I recently had to reinstall crashed HD. Dell 710, OEM X-FI PCI SoundBlaster card.  I can hear music in 5.1, but I have no access to the Creative Console, THX, Volume, Mode Changer or any of the software that I had before reinstall. Nothing from creative recognizes the card. Reinstalled from Dell Driver CD. Can see the controls in programs, but when I click on them error message "The drive or network connection that the shortcut "Creative Mode Switcher.Ink" refers to is unavailable.  Make sure that the disk is properly inserted or the network resource is available, and try again" appears.

Any hints as to what is wrong?

Thanks,
Myrridin


----------



## Fourstaff (Jan 13, 2010)

Wrong section? Ask the Z5500 soundroom people, they might know


----------



## dr emulator (madmax) (Jan 13, 2010)

have you done a full install or just used the repair windows console?
also have you installed the latest drivers from creative here 
(obviously you'll have to choose which card you have got from the list) 
and installed the latest directx c here you will need a valid licence key to download it
and yet again i say, try to fill out your system specs ,it makes it easier for people to help you 

not sure what motherboard and processor you've got try cpu-z here
not sure what graphics card you've got try gpu-z here


----------



## Myrridin (Jan 14, 2010)

*SB Sound Card 0467 OEM Dell Xtreme Music*

Hi,

I recently had to do a complete reinstall totaly crashed HD. The hard drive directory sector ruined-unfixable with fdisk or scandisik.  Installed new WD Raptor 10K 160 dual raid 1 hard drives.  Started from scratch with install. After installing windows XP Pro Chipset first then drivers I can hear music in 5.1, but I have no access to the Creative Console, THX, Volume, Mode Changer or any of the audio software that I had before reinstall. Nothing from creative recognizes the card. Reinstalled from Dell Driver CD. Can see the controls in programs, but when I click on them error message "The drive or network connection that the shortcut "Creative Mode Switcher.Ink" refers to is unavailable. Make sure that the disk is properly inserted or the network resource is available, and try again" appears.

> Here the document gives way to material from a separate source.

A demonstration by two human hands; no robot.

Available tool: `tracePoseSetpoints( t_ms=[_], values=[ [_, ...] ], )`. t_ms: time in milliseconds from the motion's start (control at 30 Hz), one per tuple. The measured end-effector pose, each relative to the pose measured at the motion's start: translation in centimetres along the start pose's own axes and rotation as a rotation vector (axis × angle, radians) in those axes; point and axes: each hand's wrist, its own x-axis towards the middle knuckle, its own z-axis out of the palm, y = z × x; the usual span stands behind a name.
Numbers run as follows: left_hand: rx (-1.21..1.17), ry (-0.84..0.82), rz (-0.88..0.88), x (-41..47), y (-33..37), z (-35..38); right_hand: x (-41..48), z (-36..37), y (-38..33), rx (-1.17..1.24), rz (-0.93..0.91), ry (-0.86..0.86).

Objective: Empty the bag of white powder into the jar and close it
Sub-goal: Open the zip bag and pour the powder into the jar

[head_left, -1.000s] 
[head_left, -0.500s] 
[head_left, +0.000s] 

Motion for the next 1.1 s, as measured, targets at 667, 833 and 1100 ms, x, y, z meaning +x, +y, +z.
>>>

Have discovered the sound card is not Sound blaster's Xtreme Music card, but an OEM version of it made specifically for Dell. Dell wants $200 dollars to offer software support, but took me 4 1/2 hours to originally convince them it was a crashed, physically destroyed hard drive. Creative says it is Dell's problem, Dell says it is the OEM card creative changed so that their normal divers won't work with. Fits in one of the PCI express slots. NONE of creative's driver downloads recognize the card. Have tried some independent drivers which enabled sound, but no console control.

Dell XPS 710 H2C
Dual Nvidia 8800 video cards
Intel Core2 Extreme Processor QX6700 3.20 overclocked 8 MB cache
4 MB Ram
OEM SoundBlaster Xtreme Music (not Audio) card SB 0467
Logitech Z 5500 5.1 Speakers no Optical connections
Dell Mother board no integrated sound.
Win XP Pro Service Pk 3 



Any hints as to what is wrong?

Thanks,
Myrridin


----------